→ TASK PROMPT: Transcribe the listing below only from the line with "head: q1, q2" up to and including the line with "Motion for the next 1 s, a".

→ TASK INPUTS:
● ● ● ●

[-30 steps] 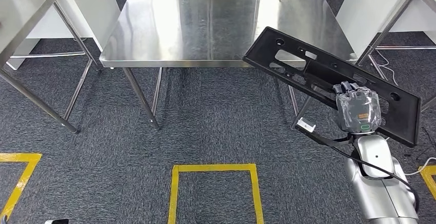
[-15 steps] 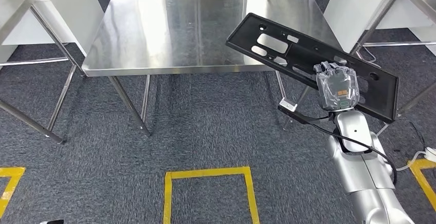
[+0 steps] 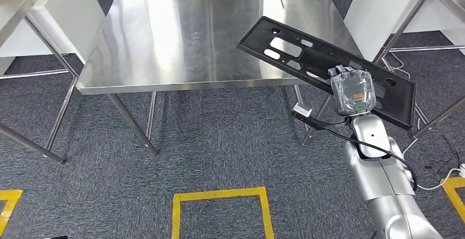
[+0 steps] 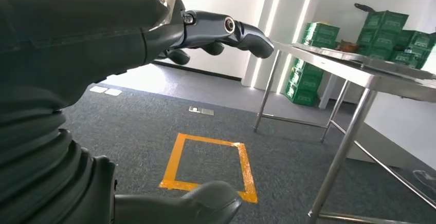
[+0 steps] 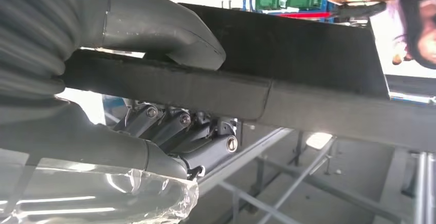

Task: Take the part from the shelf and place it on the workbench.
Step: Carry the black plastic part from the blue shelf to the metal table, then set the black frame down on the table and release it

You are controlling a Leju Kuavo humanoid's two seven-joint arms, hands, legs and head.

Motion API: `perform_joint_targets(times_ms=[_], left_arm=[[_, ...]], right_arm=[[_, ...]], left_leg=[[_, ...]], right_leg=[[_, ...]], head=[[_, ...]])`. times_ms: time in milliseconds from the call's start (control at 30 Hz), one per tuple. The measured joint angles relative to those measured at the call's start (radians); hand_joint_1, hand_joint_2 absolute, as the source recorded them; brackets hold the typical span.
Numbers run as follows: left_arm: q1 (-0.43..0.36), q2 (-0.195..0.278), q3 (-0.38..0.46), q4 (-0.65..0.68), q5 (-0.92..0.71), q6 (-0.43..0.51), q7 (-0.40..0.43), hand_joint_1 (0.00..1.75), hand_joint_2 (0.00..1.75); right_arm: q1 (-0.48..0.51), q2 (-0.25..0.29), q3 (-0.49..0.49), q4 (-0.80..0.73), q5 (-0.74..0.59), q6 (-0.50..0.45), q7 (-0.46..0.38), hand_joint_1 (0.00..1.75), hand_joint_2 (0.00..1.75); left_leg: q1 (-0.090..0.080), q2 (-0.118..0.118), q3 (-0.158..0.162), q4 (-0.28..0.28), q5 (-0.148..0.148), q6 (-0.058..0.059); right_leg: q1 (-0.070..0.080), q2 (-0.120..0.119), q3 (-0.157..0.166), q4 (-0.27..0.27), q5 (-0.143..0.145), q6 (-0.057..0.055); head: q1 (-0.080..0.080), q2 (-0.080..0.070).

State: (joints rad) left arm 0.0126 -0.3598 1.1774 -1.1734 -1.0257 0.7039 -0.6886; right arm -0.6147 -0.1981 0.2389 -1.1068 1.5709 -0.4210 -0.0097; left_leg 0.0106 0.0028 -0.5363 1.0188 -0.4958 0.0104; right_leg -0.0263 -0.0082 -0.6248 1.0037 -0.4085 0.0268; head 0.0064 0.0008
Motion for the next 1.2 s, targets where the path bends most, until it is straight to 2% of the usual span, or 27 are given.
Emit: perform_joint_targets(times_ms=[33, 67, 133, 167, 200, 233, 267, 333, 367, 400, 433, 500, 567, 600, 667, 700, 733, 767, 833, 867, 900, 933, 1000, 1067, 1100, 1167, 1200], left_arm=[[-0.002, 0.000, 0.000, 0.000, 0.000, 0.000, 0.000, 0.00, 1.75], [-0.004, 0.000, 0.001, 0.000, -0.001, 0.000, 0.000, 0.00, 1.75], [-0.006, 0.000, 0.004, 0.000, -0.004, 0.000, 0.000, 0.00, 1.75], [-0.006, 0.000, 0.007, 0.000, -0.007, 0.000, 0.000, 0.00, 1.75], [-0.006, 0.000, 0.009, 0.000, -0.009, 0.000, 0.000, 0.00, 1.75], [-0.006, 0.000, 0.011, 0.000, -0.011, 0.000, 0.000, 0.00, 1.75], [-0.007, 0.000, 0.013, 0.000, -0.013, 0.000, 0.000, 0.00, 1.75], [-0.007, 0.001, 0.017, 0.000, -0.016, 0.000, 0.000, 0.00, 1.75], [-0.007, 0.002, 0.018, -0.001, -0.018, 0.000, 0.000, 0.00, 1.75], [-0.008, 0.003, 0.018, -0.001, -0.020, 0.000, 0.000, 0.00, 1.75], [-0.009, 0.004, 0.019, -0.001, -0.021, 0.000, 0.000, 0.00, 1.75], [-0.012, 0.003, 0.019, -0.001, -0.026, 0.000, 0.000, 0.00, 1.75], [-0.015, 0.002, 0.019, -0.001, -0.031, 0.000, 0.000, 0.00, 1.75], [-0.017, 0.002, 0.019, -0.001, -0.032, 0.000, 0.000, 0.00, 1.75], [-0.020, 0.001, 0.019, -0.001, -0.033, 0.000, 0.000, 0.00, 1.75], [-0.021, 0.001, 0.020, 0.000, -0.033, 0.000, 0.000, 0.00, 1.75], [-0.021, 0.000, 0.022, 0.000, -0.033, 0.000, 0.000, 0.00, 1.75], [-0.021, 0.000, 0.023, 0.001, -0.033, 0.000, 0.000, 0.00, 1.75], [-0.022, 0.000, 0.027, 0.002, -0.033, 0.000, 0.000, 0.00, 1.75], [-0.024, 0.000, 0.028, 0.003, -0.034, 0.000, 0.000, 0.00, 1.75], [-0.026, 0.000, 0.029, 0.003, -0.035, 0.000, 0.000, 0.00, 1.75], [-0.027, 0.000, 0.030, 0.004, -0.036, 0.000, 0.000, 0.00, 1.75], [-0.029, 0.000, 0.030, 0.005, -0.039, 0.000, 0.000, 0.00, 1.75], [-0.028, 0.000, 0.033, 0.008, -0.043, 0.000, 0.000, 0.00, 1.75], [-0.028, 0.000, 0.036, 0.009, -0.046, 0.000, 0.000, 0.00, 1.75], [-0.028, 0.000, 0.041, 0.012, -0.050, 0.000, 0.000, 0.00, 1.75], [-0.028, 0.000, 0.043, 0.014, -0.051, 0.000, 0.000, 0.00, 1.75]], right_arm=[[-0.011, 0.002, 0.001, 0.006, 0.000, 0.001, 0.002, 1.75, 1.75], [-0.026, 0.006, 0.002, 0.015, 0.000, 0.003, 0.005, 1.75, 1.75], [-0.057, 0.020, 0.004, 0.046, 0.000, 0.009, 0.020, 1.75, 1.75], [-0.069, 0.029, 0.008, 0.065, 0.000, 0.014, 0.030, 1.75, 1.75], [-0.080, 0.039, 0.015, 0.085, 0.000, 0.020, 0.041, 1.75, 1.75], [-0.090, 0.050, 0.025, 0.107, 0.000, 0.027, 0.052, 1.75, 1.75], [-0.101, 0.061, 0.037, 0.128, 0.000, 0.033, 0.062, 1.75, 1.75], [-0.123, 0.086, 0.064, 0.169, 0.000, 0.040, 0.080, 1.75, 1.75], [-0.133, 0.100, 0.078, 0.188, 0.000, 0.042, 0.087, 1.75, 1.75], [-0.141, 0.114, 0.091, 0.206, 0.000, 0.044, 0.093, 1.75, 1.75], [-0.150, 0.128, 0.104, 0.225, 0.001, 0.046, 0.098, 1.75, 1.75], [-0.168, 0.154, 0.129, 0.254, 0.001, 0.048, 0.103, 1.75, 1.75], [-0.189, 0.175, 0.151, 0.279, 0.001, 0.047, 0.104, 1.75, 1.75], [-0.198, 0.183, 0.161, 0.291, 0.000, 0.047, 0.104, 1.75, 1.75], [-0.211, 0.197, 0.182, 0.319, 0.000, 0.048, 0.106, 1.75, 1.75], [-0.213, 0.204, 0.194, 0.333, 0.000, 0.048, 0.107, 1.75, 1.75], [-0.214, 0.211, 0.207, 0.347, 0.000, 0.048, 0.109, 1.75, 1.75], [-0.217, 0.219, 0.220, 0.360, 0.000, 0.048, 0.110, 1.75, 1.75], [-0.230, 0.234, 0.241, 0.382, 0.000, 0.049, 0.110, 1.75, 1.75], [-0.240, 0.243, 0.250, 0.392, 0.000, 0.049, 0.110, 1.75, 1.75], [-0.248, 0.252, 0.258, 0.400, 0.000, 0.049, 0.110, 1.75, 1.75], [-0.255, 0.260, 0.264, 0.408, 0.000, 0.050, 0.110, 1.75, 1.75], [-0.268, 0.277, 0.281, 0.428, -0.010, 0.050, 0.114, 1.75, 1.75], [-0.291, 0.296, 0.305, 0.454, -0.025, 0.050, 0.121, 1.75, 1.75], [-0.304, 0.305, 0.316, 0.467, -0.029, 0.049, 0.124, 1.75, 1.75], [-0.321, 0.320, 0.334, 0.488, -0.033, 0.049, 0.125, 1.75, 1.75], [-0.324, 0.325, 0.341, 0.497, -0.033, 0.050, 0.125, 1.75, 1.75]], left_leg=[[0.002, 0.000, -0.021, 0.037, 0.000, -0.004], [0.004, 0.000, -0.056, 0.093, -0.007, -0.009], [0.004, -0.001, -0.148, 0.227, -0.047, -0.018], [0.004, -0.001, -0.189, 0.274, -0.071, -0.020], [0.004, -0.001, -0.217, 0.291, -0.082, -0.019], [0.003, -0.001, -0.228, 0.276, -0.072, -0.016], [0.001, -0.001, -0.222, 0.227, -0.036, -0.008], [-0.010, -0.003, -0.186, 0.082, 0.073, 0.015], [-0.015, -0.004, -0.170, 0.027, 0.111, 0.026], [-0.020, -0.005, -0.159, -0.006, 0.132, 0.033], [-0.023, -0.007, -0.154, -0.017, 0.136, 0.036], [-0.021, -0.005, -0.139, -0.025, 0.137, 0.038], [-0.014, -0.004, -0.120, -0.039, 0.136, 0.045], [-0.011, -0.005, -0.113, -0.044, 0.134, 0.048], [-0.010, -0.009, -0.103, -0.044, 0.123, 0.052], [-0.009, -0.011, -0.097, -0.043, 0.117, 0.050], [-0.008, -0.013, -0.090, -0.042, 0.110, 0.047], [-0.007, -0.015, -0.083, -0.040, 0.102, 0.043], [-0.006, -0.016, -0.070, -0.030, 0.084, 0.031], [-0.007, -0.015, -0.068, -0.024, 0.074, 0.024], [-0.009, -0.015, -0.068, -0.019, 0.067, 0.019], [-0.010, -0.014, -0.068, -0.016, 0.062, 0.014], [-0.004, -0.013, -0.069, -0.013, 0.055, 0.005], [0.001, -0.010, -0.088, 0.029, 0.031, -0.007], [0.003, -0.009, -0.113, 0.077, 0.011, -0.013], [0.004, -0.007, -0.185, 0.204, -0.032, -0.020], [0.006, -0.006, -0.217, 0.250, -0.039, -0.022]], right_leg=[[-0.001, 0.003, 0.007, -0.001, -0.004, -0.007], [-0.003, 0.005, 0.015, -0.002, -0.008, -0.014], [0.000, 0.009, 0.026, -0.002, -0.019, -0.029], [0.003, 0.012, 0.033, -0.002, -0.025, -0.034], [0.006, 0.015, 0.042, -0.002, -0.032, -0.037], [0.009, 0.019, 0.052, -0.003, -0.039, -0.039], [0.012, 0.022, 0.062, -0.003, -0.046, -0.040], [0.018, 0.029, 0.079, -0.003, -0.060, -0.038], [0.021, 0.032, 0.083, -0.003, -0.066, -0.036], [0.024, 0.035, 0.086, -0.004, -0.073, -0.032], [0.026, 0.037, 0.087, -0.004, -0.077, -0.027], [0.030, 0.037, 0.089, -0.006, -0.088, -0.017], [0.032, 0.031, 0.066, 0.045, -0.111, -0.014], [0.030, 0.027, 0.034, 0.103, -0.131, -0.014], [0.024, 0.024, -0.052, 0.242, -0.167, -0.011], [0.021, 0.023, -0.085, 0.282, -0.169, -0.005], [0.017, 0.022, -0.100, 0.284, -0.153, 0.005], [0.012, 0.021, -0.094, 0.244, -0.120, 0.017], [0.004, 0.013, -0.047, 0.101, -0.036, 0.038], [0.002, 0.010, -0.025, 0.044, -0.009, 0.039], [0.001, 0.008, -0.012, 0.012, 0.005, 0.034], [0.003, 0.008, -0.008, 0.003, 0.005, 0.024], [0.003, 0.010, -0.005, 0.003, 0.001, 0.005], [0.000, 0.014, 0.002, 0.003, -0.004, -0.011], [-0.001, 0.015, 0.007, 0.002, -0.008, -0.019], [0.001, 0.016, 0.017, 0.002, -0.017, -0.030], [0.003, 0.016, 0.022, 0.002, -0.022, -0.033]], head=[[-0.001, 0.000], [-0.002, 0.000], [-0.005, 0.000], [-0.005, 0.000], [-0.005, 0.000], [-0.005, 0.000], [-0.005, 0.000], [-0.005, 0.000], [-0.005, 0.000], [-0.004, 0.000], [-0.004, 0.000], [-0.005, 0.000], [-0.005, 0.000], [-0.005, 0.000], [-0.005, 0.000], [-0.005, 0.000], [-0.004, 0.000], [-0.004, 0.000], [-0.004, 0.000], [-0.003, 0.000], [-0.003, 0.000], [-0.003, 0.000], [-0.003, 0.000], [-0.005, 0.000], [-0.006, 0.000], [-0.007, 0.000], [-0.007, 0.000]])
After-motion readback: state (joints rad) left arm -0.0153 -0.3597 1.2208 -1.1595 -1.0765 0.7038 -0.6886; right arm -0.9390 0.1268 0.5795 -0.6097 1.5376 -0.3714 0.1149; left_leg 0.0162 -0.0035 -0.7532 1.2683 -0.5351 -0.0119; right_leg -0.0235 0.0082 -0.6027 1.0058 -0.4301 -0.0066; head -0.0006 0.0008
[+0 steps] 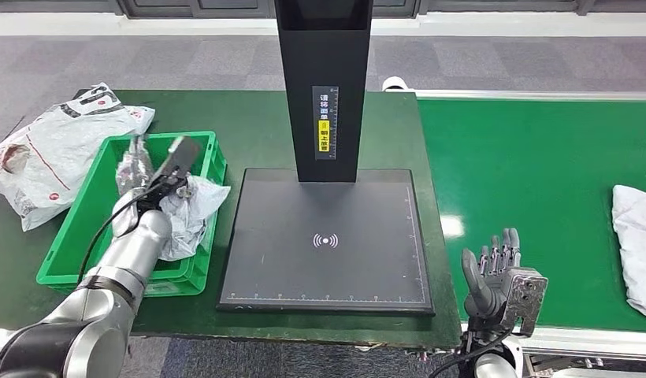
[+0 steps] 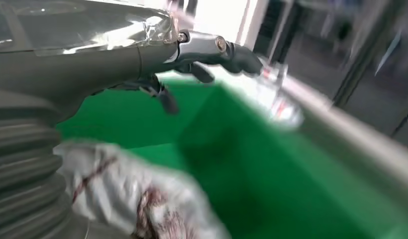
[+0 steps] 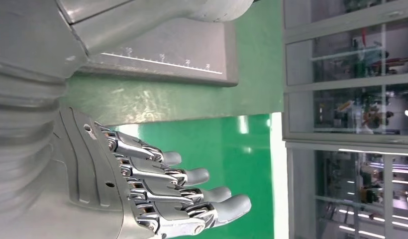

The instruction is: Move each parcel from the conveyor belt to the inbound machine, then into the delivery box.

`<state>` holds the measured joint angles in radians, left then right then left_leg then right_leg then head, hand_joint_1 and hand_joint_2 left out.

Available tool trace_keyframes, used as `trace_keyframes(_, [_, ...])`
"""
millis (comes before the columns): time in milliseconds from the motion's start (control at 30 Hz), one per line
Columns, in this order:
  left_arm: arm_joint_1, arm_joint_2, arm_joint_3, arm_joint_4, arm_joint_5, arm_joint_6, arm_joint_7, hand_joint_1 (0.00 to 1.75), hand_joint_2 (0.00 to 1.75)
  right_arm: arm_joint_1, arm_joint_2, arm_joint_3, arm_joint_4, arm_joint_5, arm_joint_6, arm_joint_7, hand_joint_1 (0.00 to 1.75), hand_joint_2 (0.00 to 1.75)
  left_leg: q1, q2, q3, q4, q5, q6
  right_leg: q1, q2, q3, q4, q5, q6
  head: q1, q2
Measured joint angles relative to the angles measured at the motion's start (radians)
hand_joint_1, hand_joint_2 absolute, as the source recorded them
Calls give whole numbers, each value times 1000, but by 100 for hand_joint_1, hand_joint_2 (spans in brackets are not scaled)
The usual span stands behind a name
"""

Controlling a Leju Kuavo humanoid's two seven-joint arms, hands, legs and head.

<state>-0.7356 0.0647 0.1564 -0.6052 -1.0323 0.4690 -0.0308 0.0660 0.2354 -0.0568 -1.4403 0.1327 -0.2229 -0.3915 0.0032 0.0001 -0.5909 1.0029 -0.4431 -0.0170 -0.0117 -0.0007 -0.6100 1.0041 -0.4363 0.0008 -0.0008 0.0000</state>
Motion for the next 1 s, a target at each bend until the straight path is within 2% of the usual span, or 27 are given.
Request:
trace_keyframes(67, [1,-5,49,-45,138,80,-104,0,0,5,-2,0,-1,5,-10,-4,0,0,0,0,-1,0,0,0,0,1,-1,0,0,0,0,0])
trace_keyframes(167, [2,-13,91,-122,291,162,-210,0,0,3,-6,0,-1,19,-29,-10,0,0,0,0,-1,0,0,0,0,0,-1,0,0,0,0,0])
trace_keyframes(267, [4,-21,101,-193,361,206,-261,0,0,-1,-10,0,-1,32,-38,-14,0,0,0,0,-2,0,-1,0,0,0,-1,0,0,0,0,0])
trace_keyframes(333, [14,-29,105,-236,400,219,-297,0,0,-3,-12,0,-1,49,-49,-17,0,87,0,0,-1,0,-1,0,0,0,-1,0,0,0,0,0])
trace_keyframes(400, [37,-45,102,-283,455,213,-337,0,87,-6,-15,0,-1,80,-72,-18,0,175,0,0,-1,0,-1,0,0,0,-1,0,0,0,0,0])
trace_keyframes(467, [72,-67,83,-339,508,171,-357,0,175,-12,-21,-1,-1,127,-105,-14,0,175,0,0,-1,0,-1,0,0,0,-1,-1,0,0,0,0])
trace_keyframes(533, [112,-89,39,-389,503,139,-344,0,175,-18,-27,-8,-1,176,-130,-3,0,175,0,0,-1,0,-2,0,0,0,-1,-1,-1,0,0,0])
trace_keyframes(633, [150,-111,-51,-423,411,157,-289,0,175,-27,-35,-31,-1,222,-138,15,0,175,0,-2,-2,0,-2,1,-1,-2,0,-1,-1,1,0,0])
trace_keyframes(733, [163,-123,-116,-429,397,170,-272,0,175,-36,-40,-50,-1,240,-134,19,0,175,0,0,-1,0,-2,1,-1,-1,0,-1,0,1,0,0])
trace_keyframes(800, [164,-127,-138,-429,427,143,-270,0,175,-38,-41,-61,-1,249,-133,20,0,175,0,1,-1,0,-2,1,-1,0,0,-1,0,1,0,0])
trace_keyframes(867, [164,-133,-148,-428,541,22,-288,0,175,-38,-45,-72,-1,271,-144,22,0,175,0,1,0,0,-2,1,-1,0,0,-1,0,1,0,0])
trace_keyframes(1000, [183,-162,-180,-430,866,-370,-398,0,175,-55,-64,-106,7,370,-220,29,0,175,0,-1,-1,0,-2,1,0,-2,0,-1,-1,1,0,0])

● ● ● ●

→ ANSWER TO THIS TASK:
  head: q1, q2
Measured joint angles relative to the angles measured at the motion's start (radians)
hand_joint_1, hand_joint_2 absolute, as the source recorded them
Calls give whole numbers, each value times 1000, but by 100 for hand_joint_1, hand_joint_2 (spans in brackets are not scaled)
The usual span stands behind a name
"""

Controlling a Leju Kuavo humanoid's two seven-joint arms, hands, legs and head.

<state>-0.7356 0.0647 0.1564 -0.6052 -1.0323 0.4690 -0.0308 0.0660 0.2354 -0.0568 -1.4403 0.1327 -0.2229 -0.3915 0.0032 0.0001 -0.5909 1.0029 -0.4431 -0.0170 -0.0117 -0.0007 -0.6100 1.0041 -0.4363 0.0008 -0.0008 0.0000</state>
Motion for the next 1 s, a target at each bend until the straight path is within 2% of the usual span, or 27 are given.

The required output has been given.